El 28 de enero de 2026, el presidente de Ecuador, Daniel Noboa, presentó un proyecto de ley ante la Asamblea Nacional que busca reformar la Ley de Minería vigente desde 2009. Esta reforma es considerada de carácter urgente y tiene como objetivo principal sustituir la licencia ambiental por una autorización ambiental para la ejecución de proyectos mineros. Este cambio ha generado un amplio debate en el país, dado que la licencia ambiental ha sido un requisito fundamental para garantizar la protección del medio ambiente en actividades mineras.
### Contexto de la Reforma
La propuesta de reforma se fundamenta en la necesidad de agilizar los procedimientos administrativos que actualmente regulan la minería en Ecuador. Según el proyecto, la eliminación de la licencia ambiental busca eliminar los cuellos de botella que retrasan la inversión y aumentan los costos de transacción, lo que a su vez afecta la generación de ingresos fiscales en un contexto de restricción presupuestaria. La justificación económica presentada sostiene que los instrumentos ambientales complejos para la etapa de exploración son un obstáculo desproporcionado que genera demoras injustificadas y duplicidad de trámites.
El proyecto establece que la nueva autorización ambiental será otorgada por el Ministerio de Ambiente y se ajustará a la fase del proyecto minero. Esto significa que, aunque se elimine la licencia, se mantendrán estándares de protección ambiental, ya que la reforma no implica una reducción de estos estándares, sino una adecuación técnica del control administrativo al nivel real de riesgo que presenta cada proyecto.

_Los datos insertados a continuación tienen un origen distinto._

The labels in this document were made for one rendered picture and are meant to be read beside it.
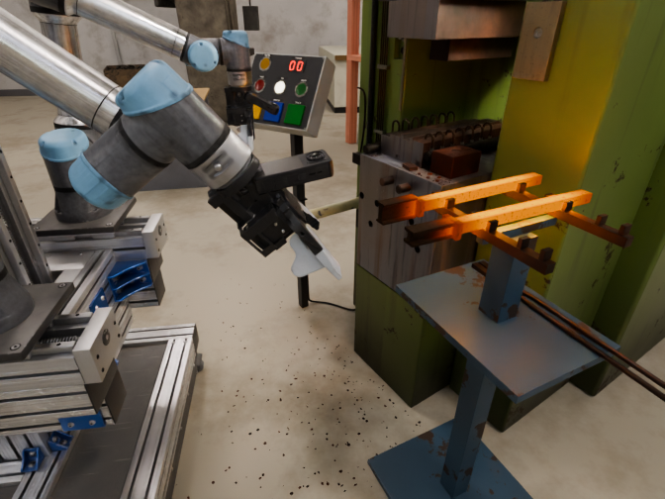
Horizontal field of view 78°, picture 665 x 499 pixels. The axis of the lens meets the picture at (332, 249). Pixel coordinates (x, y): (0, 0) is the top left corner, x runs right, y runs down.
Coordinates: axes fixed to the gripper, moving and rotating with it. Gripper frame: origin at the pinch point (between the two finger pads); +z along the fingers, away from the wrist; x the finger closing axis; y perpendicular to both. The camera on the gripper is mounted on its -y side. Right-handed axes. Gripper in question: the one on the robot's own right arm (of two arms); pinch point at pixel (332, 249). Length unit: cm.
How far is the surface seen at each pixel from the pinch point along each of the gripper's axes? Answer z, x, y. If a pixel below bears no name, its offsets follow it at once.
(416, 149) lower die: 31, -59, -29
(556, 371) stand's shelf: 48, 12, -17
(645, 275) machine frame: 105, -26, -64
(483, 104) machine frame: 53, -89, -64
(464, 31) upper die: 13, -62, -58
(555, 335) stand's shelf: 53, 3, -22
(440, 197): 18.5, -16.7, -21.1
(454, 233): 16.7, -3.6, -17.7

### Simplificación de la Etapa de Exploración
Otro aspecto clave de la reforma es la simplificación de la etapa de exploración, que se extenderá a un total de 15 años. Actualmente, esta fase se divide en tres subfases: inicial, avanzada y evaluación económica, con plazos específicos para cada una. Sin embargo, con la nueva propuesta, el titular minero no necesitará una autorización previa para cambiar de una subfase a otra, lo que permitirá una transición más fluida y menos burocrática.
La exploración inicial se concederá por un plazo de hasta cuatro años, mientras que la exploración avanzada y la evaluación económica podrán extenderse hasta once años. Esta modificación busca optimizar los recursos institucionales y acelerar el proceso hacia fases productivas, sin comprometer el control estatal ni la protección del medio ambiente. La reforma también destaca que las exigencias de autorizaciones sucesivas, que no responden a variaciones significativas en el nivel de riesgo, generan interrupciones administrativas que afectan la planificación técnica y financiera de los proyectos mineros.
La propuesta ha suscitado reacciones mixtas entre los diferentes sectores de la sociedad ecuatoriana. Por un lado, algunos argumentan que la reforma es necesaria para atraer inversiones y fomentar el desarrollo económico del país, especialmente en un contexto de crisis fiscal. Por otro lado, hay preocupaciones sobre el impacto ambiental que podría tener la eliminación de la licencia ambiental y la posibilidad de que se prioricen los intereses económicos sobre la protección del medio ambiente.
### Reacciones y Perspectivas
Las organizaciones ambientalistas y comunidades afectadas por la minería han expresado su rechazo a la reforma, argumentando que la eliminación de la licencia ambiental podría llevar a un aumento en la explotación irresponsable de los recursos naturales. Estas voces advierten que la protección del medio ambiente no debe ser sacrificada en nombre del desarrollo económico y que es fundamental mantener mecanismos de control que aseguren la sostenibilidad de las actividades mineras.
En contraste, los sectores empresariales y algunos economistas apoyan la reforma, señalando que la burocracia actual es un obstáculo para la inversión y que la simplificación de los procesos podría atraer capital extranjero y generar empleo. Argumentan que, con un marco regulatorio más ágil, Ecuador podría posicionarse como un destino atractivo para la inversión en minería, un sector que ha sido históricamente importante para la economía del país.
La discusión sobre la reforma a la Ley de Minería en Ecuador es un reflejo de la tensión entre desarrollo económico y protección ambiental. A medida que el país enfrenta desafíos fiscales y busca nuevas fuentes de ingresos, la manera en que se gestionen los recursos naturales será crucial para el futuro del país. La Asamblea Nacional deberá considerar cuidadosamente las implicaciones de esta reforma y encontrar un equilibrio que permita el desarrollo sostenible de la minería en Ecuador.